++++ INFORMATION SHOWN ++++

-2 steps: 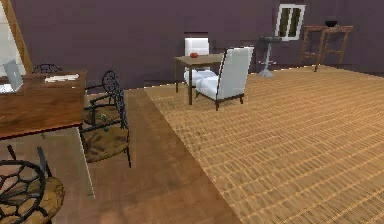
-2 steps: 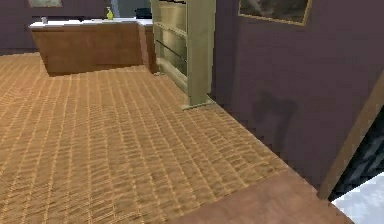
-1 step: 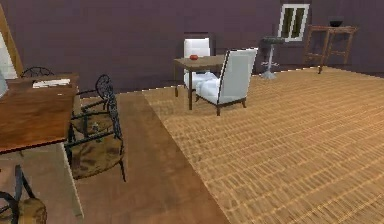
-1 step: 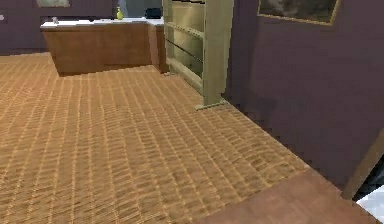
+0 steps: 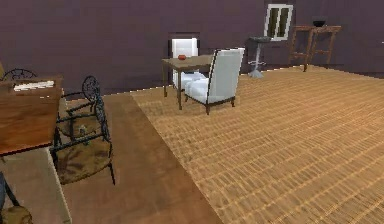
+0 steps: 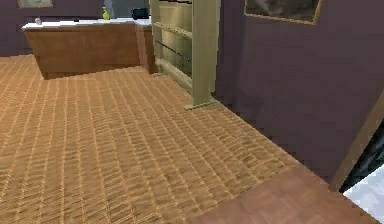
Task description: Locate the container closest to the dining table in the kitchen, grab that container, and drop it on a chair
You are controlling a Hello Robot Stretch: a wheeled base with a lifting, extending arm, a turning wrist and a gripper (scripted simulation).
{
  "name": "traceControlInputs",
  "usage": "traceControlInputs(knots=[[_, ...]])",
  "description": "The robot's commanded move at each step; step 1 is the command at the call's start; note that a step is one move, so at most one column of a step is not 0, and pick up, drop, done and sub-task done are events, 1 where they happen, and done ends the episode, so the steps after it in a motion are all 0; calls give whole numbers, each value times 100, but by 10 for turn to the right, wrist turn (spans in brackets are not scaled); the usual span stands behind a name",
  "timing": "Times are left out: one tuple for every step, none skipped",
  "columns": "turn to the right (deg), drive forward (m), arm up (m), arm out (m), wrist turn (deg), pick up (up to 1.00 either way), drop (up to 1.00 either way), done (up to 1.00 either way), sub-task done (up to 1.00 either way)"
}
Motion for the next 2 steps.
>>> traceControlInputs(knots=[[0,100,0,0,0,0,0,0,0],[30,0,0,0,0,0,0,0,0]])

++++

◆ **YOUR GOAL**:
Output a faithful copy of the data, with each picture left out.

◆ **EXERCISE ANSWER**:
-2 steps: 
-2 steps: 
-1 step: 
-1 step: 
+0 steps: 
+0 steps: 
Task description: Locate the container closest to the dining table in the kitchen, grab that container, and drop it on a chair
You are controlling a Hello Robot Stretch: a wheeled base with a lifting, extending arm, a turning wrist and a gripper (scripted simulation).
{
  "name": "traceControlInputs",
  "usage": "traceControlInputs(knots=[[_, ...]])",
  "description": "The robot's commanded move at each step; step 1 is the command at the call's start; note that a step is one move, so at most one column of a step is not 0, and pick up, drop, done and sub-task done are events, 1 where they happen, and done ends the episode, so the steps after it in a motion are all 0; calls give whole numbers, each value times 100, but by 10 for turn to the right, wrist turn (spans in brackets are not scaled); the usual span stands behind a name",
  "timing": "Times are left out: one tuple for every step, none skipped",
  "columns": "turn to the right (deg), drive forward (m), arm up (m), arm out (m), wrist turn (deg), pick up (up to 1.00 either way), drop (up to 1.00 either way), done (up to 1.00 either way), sub-task done (up to 1.00 either way)"
}
Motion for the next 2 steps.
>>> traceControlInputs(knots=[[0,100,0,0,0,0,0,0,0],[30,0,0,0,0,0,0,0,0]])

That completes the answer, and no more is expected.